Viaggiammo fino al Hotel in un’atmosfera talmente serena che avevo paura si sentisse il mio stomaco sudare. I Daft Punk erano sul mio furgone. E io ero lì con loro.

Il giorno dopo, l’assistente mi chiese di accompagnarli al palco e mi chiese di assicurarmi che lo sportello del furgone fosse il più possibile vicino all’ingresso del camerino. Possibilmente attaccato, mi disse.

Io e i Daft Punk in borghese arrivammo così al Parco della Pellerina indisturbati, mi dissero che avevano fatto una bella passeggiata per la città, trovandola molto bella. Furono molto cordiali, con me. Una volta giunti, saltarono dal mio furgone al camerino in un passo.

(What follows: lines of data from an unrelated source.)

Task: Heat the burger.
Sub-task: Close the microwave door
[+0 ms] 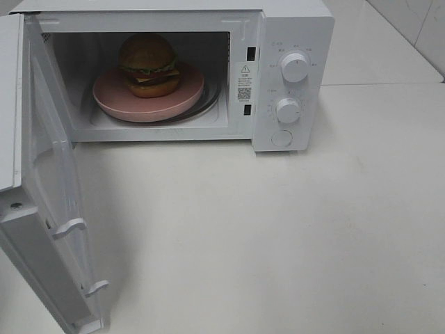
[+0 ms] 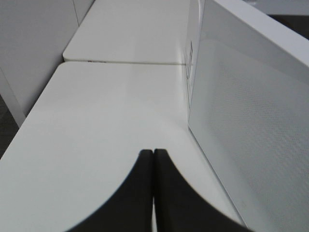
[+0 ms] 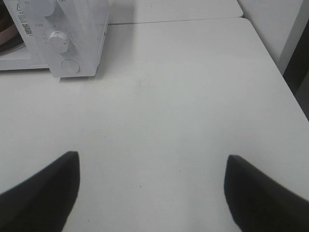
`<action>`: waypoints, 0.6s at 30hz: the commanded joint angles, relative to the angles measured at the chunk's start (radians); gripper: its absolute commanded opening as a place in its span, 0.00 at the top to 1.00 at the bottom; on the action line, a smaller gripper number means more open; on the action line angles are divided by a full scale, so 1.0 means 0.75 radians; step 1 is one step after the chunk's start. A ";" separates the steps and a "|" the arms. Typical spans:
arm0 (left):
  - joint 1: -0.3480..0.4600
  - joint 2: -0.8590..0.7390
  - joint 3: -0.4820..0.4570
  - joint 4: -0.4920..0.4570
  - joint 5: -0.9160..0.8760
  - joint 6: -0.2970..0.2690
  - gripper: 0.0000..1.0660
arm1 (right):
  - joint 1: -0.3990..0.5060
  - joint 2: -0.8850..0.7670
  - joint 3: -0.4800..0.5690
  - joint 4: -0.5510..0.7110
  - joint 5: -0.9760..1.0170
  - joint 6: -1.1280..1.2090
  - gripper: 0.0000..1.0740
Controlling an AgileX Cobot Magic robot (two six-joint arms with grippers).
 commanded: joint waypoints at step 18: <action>-0.008 0.479 0.244 0.092 -0.960 -0.097 1.00 | -0.011 -0.033 0.001 -0.008 -0.013 0.007 0.29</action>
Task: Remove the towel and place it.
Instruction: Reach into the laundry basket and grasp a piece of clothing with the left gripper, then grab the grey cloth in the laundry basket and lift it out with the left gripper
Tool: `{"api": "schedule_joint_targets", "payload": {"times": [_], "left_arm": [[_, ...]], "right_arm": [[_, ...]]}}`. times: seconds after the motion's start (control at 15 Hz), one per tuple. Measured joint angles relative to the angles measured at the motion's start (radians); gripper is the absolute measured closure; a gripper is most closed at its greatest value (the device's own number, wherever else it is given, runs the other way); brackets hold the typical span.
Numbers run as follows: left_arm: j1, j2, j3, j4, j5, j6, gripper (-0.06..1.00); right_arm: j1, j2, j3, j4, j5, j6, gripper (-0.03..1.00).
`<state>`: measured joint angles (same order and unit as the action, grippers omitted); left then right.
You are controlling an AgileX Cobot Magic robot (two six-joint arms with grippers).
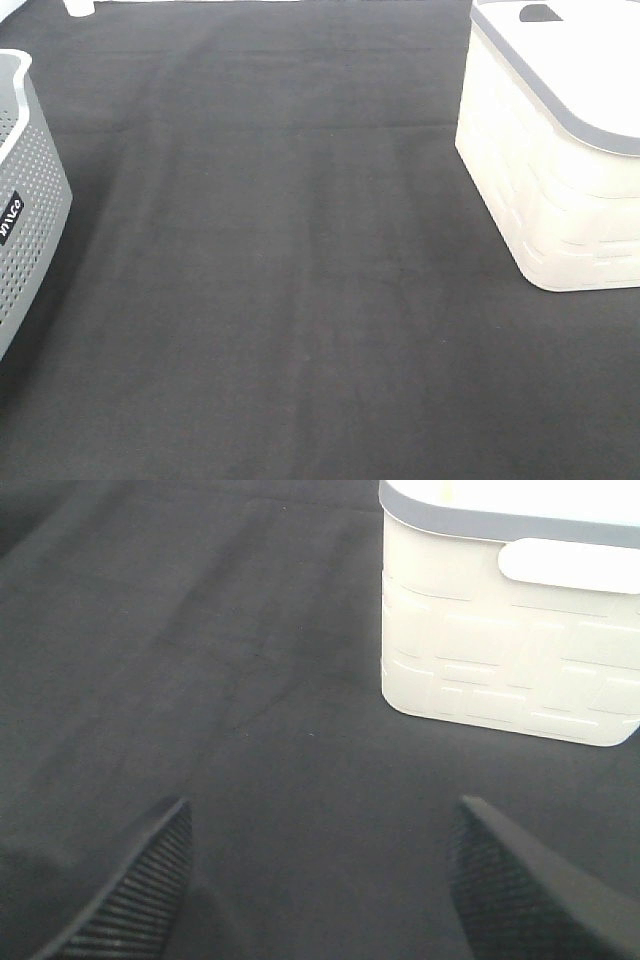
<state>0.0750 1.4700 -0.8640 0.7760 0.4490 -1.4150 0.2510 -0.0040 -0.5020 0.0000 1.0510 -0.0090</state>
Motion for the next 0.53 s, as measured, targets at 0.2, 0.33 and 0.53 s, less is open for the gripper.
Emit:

Salirono sul palco quasi un’ora prima di iniziare il live. Mi chiesero di fargli strada e li portai fin sopra alla scaletta. Loro due, più due assistenti. Sparirono con due valige nel retro della grande piramide luminosa di quel tour galattico.

Dentro quelle valige c’erano i veri Daft Punk, quelli che tutti siamo in grado di riconoscere, quelli che hanno saputo alterare, più di ogni altro nel pop, l’anonimato in leggenda, il casco in espressione, la superficie in profondità.

Ma la vera grandezza dei Daft Punk si è sempre celata, in realtà, dietro la loro visiera. Ed era nella capacità di nascondere il loro genio dietro modi normali, quasi piatti e poco espressivi. La vera maschera era quella che permetteva loro di andare in un ristorante o sedersi indisturbati in una sala cinematografica. L’insospettabilità: ecco il loro più grande talento.



I Daft Punk - come Banksy, come Saliger, come Kubrik, come Mina - hanno scelto la strada dell’assenza per diventare immortali, hanno ribaltato il desiderio umano di apparire, elevandosi allo stato di divinità, per poter camminare nella via di un centro qualunque, spingendo un passeggino, in una sera di Luglio, come comuni mortali.

Hanno risolto il dilemma shakespeariano “essere o non essere?”, cambiando solo una vocale, trasformando la più banale delle congiunzioni nel fulcro che sposta il mondo, fornendo una risposta semplice ma potente come l’universo: essere e non essere.